BY: Walker
Published 6 hours ago
JPMorgan Chase has initiated legal proceedings against several individuals the company says temporarily benefited from a check-cashing “glitch” earlier this year.
The bank on Monday filed lawsuits in at least three federal courts, taking aim at some of the people who withdrew the highest amounts in the so-called infinite money glitch that went viral on TikTok and other social media platforms in late August.
A Houston case involves a man who owes JPMorgan $290,939.47 after an unidentified accomplice deposited a counterfeit $335,000 check at an ATM, according to the bank.
“On August 29, 2024, a masked man deposited a check in Defendant’s Chase bank account in the amount of $335,000,” the bank said in the Texas filing. “After the check was deposited, Defendant began withdrawing the vast majority of the ill-gotten funds.”
JPMorgan, the biggest U.S. bank by assets, is investigating thousands of possible cases related to the “infinite money glitch,” though it hasn’t disclosed the scope of associated losses. Despite the waning use of paper checks as digital forms of payment gain popularity, they’re still a major avenue for fraud, resulting in $26.6 billion in losses globally last year, according to Nasdaq’s Global Financial Crime Report.

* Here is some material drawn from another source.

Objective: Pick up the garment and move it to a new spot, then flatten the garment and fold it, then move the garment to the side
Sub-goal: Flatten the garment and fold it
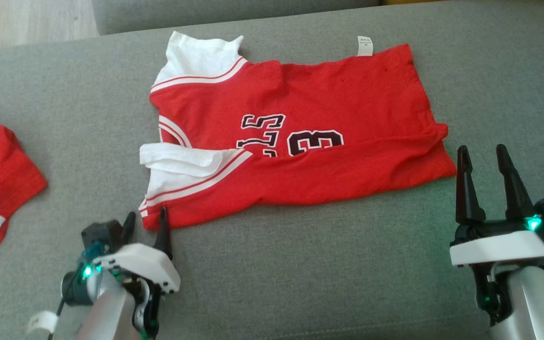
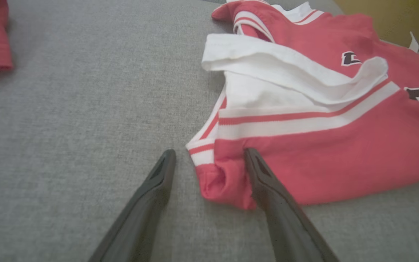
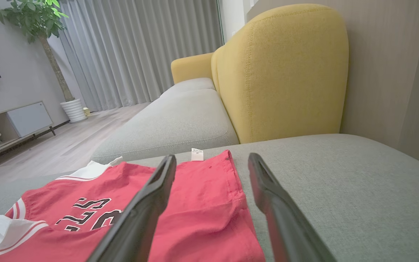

The infinite money glitch episode highlights the risk that social media can amplify vulnerabilities discovered at a financial institution. Videos began circulating in late August showing people celebrating the withdrawal of wads of cash from Chase ATMs shortly after bad checks were deposited.
Normally, banks only make available a fraction of the value of a check until it clears, which takes several days. JPMorgan says it closed the loophole a few days after it was discovered.
The other lawsuits filed Monday are in courts including Miami and the Central District of California, and involve cases where JPMorgan says customers owe the bank sums ranging from about $80,000 to $141,000.
Most cases being examined by the bank are for far smaller amounts, according to people with knowledge of the situation who declined to be identified speaking about the internal investigation.
In each case, JPMorgan says its security team reached out to the alleged fraudster, but it hasn’t been repaid for the phony checks, in violation of the deposit agreement that customers sign when creating an account with the bank.
JPMorgan is seeking the return of the stolen funds with interest and overdraft fees, as well as lawyers’ fees and, in some cases, punitive damages, according to the complaints.